La definición -virus- y la fórmula empleada -el cartel de una película- me parecen tremendamente acertadas, si bien creo que ambas deberían aplicarse, por extensión, al conjunto de la campaña socialista en Madrid.
En primer lugar, porque la fórmula casa muy bien con el esquema tradicional del PSOE, en relación a lo que supone una campaña y un programa electoral, es decir una película, y si puede ser de ciencia-ficción, mejor que mejor. Ya lo dijo Tierno Galván, al que los socialistas consideran un modelo de gestión municipal: "las promesas electorales están para no cumplirlas", y los ciudadanos pueden estar seguros de que esto último, o sea lo de no cumplir, siempre lo cumplen escrupulosamente.
Y en segundo lugar me parece apropiada la definición, porque en realidad todas sus campañas suelen consistir en la utilización de virus.
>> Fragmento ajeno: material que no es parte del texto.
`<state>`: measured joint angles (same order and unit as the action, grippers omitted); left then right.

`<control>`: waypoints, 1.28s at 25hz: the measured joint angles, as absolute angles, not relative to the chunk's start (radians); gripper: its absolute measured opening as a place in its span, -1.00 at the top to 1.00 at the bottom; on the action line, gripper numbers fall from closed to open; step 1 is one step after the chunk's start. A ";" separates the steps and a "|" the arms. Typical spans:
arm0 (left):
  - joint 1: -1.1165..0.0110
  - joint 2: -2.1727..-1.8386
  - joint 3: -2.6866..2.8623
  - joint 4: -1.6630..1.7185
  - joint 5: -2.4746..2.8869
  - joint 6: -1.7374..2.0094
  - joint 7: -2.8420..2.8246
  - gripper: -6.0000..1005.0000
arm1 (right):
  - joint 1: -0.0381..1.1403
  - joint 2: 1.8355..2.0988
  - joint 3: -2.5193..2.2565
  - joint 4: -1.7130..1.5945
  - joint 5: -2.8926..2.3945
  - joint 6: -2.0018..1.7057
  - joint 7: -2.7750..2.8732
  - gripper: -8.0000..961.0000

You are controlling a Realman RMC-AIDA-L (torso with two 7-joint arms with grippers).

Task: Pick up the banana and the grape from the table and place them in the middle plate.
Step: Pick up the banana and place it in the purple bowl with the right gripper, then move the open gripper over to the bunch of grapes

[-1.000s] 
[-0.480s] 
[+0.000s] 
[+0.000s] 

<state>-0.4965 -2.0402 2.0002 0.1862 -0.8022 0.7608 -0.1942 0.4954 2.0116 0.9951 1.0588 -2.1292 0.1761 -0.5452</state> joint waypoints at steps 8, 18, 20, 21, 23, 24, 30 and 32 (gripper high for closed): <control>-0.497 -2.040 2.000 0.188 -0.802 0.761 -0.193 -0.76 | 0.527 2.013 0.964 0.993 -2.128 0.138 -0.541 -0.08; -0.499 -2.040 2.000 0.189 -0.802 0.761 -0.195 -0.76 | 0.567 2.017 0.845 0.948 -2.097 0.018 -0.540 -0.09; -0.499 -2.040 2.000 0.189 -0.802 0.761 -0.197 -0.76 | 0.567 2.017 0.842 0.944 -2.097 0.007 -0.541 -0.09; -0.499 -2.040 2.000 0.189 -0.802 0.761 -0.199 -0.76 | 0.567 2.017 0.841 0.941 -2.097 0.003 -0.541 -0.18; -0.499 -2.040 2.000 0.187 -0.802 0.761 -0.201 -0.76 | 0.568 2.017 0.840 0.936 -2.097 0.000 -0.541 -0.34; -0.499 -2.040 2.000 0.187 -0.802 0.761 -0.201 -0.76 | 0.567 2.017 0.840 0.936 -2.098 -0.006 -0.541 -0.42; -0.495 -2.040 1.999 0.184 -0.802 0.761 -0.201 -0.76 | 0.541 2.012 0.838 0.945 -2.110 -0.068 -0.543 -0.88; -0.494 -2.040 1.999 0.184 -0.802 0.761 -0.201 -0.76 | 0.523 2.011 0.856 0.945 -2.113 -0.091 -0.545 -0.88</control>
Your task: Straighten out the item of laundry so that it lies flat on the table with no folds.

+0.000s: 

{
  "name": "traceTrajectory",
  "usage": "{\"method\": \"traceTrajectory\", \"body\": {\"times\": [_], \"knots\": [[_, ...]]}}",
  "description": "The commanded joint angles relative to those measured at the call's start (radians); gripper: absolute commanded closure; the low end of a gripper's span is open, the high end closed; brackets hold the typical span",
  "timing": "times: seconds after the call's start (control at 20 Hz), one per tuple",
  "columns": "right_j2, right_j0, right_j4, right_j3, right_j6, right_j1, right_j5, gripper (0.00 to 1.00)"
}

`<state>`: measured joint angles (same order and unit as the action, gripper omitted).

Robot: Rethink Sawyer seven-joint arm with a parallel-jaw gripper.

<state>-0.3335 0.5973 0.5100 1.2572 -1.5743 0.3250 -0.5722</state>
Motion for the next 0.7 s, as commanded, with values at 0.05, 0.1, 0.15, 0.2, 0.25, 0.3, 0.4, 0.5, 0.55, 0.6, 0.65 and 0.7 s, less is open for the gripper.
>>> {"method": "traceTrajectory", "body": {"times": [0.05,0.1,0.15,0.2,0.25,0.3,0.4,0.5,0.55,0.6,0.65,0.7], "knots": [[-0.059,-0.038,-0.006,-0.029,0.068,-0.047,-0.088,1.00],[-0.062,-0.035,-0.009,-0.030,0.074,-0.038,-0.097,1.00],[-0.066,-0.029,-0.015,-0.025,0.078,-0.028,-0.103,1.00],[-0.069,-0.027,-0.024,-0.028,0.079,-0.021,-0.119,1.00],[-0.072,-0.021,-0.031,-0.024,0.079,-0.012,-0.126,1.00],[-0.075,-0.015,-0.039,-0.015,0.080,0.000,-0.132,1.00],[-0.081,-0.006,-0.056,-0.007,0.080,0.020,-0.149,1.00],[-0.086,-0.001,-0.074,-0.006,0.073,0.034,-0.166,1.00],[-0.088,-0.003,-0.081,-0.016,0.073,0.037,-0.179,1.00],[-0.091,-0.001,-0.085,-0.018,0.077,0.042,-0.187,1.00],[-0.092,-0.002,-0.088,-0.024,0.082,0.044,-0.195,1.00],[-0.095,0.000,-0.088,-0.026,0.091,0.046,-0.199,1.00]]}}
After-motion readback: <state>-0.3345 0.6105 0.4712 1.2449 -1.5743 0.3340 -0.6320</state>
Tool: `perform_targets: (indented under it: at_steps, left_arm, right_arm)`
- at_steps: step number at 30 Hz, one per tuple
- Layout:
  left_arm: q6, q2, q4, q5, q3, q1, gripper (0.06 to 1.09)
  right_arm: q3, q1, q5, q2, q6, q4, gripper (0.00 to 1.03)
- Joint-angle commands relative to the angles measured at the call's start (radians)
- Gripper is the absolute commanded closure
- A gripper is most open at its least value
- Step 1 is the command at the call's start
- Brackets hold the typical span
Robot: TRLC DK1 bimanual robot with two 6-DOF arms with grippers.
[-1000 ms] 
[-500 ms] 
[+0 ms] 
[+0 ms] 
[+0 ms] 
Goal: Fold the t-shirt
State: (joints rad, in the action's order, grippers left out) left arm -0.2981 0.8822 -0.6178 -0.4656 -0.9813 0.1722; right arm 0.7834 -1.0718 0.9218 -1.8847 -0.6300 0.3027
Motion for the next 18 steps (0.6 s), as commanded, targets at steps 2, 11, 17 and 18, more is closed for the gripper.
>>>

Es decir, no aportando tratamientos específicos para los males que aquejan a los ciudadanos, provocados por su nefasta gestión, como el paro y la crisis, sino por el contrario inoculando en la sociedad elementos dañinos adicionales, como la mentira y la manipulación.
El empeño de Tomás Gómez, siguiendo la triste estela de su antecesor en la derrota Rafael Simancas, en sustentar su campaña en burdas, ramplonas y contradictorias mentiras en relación a la sanidad pública o las supuestas privatizaciones, es una muestra evidente de lo expuesto. Pero me temo que la cosa no da para más en el socialismo madrileño y tendremos que seguir asistiendo a sucesivos virus, incluido el más mortal de todos los que han creado: el paro. Afortunadamente, en este momento los ciudadanos ya saben que tienen en el Partido Popular la mejor vacuna.